HYPNOSE ET THÉRAPIE SYSTÉMIQUE : UNE APPROCHE COMPLÉMENTAIRE
Sur le plan épistémologique, l’hypnose ericksonienne et les thérapies dites systémiques se rejoignent. Elles sont d’ailleurs très intégratives et processuelles, amenant à privilégier toujours la relation et le processus en cours, sur le contenu. Dans un cadre palliatif, la souffrance du patient ne se limite pas à des symptômes physiques, mais englobe souvent des problématiques émotionnelles, sociales, spirituelles et relationnelles. L’annonce d’une phase palliative ou d’une maladie grave constitue toujours une effraction psychique, individuelle et collective, un véritable traumatisme systémique, une crise. Cette période bouleverse l’ensemble du système du patient ainsi que son entourage (conjoint, enfants, fratrie et liens intergénérationnels). On y retrouve de la sidération, de la dissociation, une perte de repères, un récit de vie fragmenté, mais aussi une réorganisation des liens et des relations pouvant bien souvent amener une remise en sens et préparer le processus de séparation à venir.

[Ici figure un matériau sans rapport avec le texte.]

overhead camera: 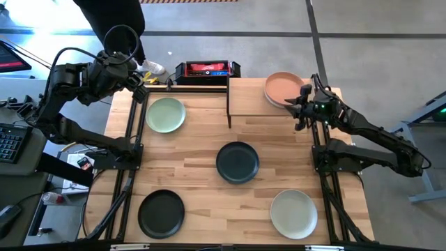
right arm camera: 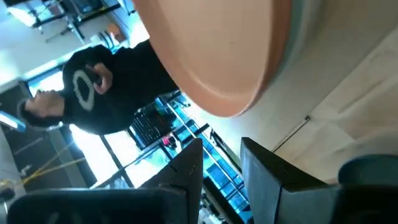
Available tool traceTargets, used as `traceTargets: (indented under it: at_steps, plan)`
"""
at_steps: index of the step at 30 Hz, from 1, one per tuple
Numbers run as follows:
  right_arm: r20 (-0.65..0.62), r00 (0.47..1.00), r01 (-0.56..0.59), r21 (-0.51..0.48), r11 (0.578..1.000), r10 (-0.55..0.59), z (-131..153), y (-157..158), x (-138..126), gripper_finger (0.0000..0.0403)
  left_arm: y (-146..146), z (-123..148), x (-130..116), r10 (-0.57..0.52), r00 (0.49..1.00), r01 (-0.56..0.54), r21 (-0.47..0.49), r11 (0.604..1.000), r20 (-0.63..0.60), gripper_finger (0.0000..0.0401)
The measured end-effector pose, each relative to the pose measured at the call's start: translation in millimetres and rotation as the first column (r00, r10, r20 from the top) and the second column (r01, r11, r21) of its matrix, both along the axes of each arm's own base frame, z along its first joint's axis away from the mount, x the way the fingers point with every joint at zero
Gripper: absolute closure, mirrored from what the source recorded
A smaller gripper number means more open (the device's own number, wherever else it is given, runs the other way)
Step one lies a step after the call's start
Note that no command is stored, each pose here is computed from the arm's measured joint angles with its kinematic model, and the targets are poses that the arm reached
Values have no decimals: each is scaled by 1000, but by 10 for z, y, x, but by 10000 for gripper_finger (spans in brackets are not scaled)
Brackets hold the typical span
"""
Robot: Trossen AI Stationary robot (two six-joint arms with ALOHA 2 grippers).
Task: Place and stack plates onto a shelf
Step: Stack the brown plate on the gray plate on the shelf
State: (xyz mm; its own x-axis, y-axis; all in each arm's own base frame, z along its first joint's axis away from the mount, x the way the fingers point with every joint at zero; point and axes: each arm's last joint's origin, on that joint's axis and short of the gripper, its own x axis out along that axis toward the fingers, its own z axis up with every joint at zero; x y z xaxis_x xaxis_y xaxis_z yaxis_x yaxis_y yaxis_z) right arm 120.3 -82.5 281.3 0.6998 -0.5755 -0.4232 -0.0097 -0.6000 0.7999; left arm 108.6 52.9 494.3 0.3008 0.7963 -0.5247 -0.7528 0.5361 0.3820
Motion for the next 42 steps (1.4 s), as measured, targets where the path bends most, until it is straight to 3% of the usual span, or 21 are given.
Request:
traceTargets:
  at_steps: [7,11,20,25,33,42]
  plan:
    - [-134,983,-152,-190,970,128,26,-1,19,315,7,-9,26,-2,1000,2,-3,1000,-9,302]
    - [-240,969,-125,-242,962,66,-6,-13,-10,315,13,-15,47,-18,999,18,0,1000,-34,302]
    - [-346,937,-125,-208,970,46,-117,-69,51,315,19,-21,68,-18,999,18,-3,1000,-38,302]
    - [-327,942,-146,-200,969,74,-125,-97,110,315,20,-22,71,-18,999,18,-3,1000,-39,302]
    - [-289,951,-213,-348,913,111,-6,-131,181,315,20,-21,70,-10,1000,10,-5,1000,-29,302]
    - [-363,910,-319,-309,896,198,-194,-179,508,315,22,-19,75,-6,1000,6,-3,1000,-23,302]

C’est ici qu’intervient la thérapie systémique, qui considère le patient dans son environnement, s’intéressant aux interactions avec son entourage et avec les soignants. L’intervention systémique se concentre sur les relations, avec le corps, avec les autres, avec le monde, et donc avec son système de valeurs, avec la vie. Plusieurs approches systémiques coexistent et permettent aux thérapeutes de poser des hypothèses sur le fonctionnement du système relationnel. Celui-ci est organisé d’une certaine manière, avec des règles, où chacun a son rôle, sa fonction, une hiérarchie, etc. L’approche systémique posant cette hypothèse est la thérapie systémique structurale (5). Le système fonctionne d’une certaine manière, et s’organise pour rester en équilibre, chacun à une fonction, y compris « le symptôme », c’est l’hypothèse qui découlera de l’approche systémique fonctionnelle (6). L’hypothèse portée par l’approche systémique existentielle (7) s’intéresse au cycle de vie et à la manière dont le système évolue et vit, par exemple, cette étape au moment de la séparation. Enfin, le système a une histoire qui découle des relations et va transmettre des informations, c’est l’approche systémique contextuelle ou transgénérationnelle (8). Les hypothèses permettront d’orienter vers une intervention systémique afin d’amener du changement.
Ces différents niveaux de lecture, points de vue sur le système et les processus relationnels à l’oeuvre, offrent une image en multiples dimensions, permettant de tenter de toucher du doigt la grande complexité dans laquelle s’inscrit la réalité vécue du patient et de son entourage, avec comme visée et comme intention de leur permettre, comme en hypnose, de se reconnecter aux ressources individuelles et du système, pour une remise en mouvement, dans le processus du vivant. L’approche intégrative consistera ici à s’attacher en temps réel au processus relationnel, faisant circuler en permanence les informations du thérapeute au système, c’est-à-dire au patient, en lien avec son corps, aux autres et à l’univers dans lequel il évolue. Redonner au système de l’information le rend acteur, et crée de la différence, moteur de changement, et aussi de prise de position, de choix et de responsabilité. Redonner de l’information passe également par l’hypnose qui s’attache de manière fine à l’observation du langage verbal, non verbal, paraverbal, ainsi qu’à celle du corps et de la vie affective. Une information comme « depuis que vous me parlez, j’observe votre corps figé en haut, et chez moi, il y a de la tristesse ». Tout est utilisé, selon cette notion fondamentale ericksonienne, pour servir le processus à l’oeuvre, facilitant ainsi l’induction, la synchronisation, et l’approfondissement de la transe hypnotique.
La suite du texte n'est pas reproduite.